Gli attori addebitavano pertanto l’assuefazione del congiunto al fumo, alle sostanze contenute nelle sigarette, imputando dunque la causa della malattia ai soggetti che le avevano prodotte e poste in commercio. Il fumatore, difatti, non aveva mai prestato un libero consenso ed, allorquando aveva acquistato sigarette, era stato viziato e carpito dai convenuti con dolo e raggiri. Gli eredi chiedevano, infine, che venisse accertato il nesso di causalità tra il carcinoma ed il fumo costante di sigarette, con conseguente risarcimento dei danni subiti.

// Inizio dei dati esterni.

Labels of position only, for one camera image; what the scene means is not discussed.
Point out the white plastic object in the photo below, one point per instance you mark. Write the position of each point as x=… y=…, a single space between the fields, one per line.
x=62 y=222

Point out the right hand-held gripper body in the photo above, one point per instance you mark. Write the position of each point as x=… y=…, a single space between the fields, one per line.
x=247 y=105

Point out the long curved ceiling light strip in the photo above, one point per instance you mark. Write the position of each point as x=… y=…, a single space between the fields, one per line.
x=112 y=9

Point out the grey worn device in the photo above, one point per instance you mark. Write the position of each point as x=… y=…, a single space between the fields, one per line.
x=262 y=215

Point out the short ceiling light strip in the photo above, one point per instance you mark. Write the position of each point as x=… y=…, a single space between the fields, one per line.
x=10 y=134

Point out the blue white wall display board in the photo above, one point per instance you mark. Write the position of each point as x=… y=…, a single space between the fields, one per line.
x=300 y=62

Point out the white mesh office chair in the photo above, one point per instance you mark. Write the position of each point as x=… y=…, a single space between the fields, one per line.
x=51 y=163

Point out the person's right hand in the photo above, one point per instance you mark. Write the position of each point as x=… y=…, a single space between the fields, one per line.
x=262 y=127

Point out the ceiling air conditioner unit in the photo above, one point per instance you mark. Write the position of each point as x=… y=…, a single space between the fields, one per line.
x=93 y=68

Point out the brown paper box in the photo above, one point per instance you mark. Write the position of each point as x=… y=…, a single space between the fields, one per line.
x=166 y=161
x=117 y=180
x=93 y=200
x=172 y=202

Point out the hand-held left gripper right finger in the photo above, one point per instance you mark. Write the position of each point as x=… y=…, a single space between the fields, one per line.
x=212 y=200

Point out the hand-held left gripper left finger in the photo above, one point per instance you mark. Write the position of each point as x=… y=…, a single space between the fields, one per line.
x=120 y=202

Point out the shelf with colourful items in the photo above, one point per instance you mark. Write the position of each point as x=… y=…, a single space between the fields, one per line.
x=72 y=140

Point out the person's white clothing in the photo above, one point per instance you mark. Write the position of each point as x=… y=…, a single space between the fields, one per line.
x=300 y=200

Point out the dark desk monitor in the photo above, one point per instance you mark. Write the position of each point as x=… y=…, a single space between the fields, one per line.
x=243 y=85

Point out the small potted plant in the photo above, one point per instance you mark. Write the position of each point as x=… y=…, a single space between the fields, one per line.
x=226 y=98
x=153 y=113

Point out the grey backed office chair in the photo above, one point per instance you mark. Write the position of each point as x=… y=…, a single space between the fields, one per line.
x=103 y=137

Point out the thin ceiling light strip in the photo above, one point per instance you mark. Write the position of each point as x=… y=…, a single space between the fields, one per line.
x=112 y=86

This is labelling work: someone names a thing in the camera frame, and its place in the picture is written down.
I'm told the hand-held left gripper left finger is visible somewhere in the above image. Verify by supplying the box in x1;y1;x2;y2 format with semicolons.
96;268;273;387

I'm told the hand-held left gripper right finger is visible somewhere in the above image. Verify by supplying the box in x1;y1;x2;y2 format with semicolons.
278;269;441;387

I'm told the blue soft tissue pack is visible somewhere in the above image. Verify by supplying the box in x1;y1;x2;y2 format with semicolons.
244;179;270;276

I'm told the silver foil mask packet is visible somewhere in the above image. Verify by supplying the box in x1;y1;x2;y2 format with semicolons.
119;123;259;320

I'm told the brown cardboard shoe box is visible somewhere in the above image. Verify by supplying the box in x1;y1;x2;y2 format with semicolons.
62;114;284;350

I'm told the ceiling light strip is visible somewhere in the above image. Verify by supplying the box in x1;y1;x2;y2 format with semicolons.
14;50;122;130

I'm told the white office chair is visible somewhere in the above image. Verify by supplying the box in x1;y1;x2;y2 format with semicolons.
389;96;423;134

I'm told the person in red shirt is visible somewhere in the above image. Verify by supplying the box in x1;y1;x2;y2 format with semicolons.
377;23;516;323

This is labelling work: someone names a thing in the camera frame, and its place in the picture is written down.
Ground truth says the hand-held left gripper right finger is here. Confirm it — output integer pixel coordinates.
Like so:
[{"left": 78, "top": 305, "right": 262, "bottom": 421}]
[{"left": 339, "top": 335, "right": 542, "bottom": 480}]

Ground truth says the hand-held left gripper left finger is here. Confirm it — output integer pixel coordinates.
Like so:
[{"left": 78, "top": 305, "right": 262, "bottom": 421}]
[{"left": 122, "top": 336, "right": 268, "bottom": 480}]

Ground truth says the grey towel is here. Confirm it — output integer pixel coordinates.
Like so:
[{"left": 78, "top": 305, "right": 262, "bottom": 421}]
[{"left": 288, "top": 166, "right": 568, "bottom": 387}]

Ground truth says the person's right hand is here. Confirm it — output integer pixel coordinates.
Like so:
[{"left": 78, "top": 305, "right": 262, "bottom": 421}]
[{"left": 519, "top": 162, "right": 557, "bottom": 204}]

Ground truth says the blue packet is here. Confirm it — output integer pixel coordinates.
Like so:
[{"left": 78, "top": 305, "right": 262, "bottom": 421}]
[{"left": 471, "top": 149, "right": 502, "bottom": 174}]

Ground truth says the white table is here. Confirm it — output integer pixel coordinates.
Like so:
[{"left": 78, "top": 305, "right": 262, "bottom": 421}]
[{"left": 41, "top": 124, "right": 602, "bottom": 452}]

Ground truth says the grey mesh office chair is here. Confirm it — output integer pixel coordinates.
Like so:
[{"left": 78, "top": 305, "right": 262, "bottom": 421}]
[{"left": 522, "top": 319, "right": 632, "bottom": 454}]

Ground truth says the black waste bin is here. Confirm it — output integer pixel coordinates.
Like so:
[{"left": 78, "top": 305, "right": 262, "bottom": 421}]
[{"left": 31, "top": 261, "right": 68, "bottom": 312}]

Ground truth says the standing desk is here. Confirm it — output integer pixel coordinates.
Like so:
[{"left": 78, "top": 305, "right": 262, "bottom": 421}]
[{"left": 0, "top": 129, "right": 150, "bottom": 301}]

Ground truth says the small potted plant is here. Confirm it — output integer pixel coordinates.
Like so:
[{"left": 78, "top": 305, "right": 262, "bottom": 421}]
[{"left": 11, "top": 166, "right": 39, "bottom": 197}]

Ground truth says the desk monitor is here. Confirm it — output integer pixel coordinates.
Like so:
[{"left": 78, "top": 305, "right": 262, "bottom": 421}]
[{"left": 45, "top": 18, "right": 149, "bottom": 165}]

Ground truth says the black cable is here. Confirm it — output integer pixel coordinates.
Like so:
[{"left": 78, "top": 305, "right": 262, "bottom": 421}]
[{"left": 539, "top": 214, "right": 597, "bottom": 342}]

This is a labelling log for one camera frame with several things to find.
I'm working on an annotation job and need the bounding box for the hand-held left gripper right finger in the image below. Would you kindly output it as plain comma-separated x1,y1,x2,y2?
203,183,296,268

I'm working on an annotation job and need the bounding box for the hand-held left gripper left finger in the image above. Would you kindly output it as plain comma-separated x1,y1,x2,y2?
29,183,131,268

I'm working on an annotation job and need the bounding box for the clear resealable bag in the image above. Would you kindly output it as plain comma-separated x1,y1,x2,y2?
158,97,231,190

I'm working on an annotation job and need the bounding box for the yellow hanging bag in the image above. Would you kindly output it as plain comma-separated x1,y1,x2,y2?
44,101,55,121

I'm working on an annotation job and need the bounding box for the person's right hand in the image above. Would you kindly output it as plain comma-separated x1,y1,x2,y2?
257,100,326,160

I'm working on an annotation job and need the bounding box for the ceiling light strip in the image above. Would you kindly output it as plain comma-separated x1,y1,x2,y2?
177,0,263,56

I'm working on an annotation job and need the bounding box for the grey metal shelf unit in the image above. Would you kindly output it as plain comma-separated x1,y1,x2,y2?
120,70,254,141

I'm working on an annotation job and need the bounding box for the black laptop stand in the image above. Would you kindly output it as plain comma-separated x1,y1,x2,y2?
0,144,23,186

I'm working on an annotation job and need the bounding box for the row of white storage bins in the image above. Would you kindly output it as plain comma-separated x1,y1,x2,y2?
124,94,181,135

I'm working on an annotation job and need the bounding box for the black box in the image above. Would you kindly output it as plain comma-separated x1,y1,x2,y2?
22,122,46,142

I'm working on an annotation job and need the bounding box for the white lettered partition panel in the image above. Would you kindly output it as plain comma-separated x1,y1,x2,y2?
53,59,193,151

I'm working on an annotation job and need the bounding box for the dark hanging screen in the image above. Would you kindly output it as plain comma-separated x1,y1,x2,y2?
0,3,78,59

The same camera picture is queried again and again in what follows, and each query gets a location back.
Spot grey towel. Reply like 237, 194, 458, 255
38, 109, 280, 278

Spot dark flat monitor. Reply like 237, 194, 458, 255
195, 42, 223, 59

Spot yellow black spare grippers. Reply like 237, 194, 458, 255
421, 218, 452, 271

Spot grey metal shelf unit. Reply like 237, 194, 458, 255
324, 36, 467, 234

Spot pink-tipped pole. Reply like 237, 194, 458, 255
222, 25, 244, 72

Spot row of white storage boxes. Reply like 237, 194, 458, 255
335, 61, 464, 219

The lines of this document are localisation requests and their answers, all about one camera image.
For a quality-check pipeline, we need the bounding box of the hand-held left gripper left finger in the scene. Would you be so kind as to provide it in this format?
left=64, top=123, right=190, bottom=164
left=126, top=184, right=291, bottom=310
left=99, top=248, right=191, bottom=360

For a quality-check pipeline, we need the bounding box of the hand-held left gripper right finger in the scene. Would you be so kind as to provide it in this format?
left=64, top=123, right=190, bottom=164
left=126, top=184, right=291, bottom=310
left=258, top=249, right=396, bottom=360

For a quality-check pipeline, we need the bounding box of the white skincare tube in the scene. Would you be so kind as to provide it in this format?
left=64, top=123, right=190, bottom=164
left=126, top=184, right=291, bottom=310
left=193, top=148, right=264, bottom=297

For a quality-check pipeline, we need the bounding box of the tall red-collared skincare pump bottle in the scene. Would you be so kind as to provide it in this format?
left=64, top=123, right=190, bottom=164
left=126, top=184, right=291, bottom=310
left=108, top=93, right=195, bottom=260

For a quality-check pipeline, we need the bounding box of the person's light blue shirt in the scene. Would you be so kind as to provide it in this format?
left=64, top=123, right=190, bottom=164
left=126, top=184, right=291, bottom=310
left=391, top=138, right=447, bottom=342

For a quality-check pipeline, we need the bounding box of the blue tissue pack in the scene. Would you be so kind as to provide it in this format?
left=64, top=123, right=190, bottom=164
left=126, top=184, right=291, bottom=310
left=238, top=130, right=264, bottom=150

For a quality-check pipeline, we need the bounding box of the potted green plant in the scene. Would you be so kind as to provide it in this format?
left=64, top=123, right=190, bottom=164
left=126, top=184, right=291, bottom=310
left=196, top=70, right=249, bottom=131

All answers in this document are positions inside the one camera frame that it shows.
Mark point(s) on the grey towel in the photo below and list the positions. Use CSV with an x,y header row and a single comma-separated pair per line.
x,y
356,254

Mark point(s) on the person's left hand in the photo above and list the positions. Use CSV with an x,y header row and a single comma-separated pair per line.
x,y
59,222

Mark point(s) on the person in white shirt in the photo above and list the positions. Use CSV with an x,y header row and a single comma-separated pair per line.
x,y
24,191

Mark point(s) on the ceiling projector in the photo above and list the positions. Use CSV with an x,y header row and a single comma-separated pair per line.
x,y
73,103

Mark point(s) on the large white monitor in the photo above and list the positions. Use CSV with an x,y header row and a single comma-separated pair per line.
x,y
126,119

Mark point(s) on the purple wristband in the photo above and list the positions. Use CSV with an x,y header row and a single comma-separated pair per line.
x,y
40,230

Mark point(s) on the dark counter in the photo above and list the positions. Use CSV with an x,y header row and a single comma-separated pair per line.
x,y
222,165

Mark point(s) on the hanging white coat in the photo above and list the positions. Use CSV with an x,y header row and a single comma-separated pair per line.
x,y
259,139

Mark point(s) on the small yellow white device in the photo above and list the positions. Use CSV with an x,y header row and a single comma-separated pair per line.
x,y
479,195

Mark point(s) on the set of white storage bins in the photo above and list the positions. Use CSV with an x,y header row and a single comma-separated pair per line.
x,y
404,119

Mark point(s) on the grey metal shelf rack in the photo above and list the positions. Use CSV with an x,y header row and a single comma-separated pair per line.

Insussistenza del nesso di causa
Sia il Tribunale che la Corte d’Appello respingevano la domanda; quest’ultima, in particolare, adducendo all’insussistenza del nesso di causa fra le pretese condotte illegittime dei convenuti ed il danno, alla stregua del principio di diritto della “causa prossima di rilievo”.
Fumare, atto di libera volizione con la consapevolezza dei rischi
Ha evidenziato sul punto la Corte, che la dannosità del fumo costituisce da lunghissimo tempo un dato di comune esperienza; sicché, anche a voler configurare una responsabilità in capo al produttore ex artt. 2043 e 2050 c.c., si perverrebbe ad escludere il nesso di causalità – specie nel caso de quo, ove si tratta di abuso – in base al rilievo per cui la condotta del fumatore sarebbe un atto di libera volizione, consapevole ed autonomo, in piena cognizione, dunque, della nocività del fumo. Anche perché non può ritenersi che la nicotina – come sostenuto dai presunti danneggiati – sia in grado di annullare la capacità di autodeterminazione del soggetto, costringendolo a fumare senza possibilità di smettere.
Un’argomentazione, quest’ultima, pienamente confermata dalla Corte di Cassazione, la quale, respingendo il ricorso degli eredi, sottolinea nuovamente l’insussistenza del nesso di causalità tra la condotta del fumatore e la commercializzazione di sigarette da parte della ditta produttrice, in base al suindicato principio della “causa prossima di rilievo”. Ciò che esclude, secondo gli Ermellini, ogni ulteriore profilo di valutazione della colpa ex art. 2050 c.c. (e conseguente onere della prova liberatoria) che si sarebbe dovuto affrontare solo se il presupposto del nesso causale fosse stato asseverato.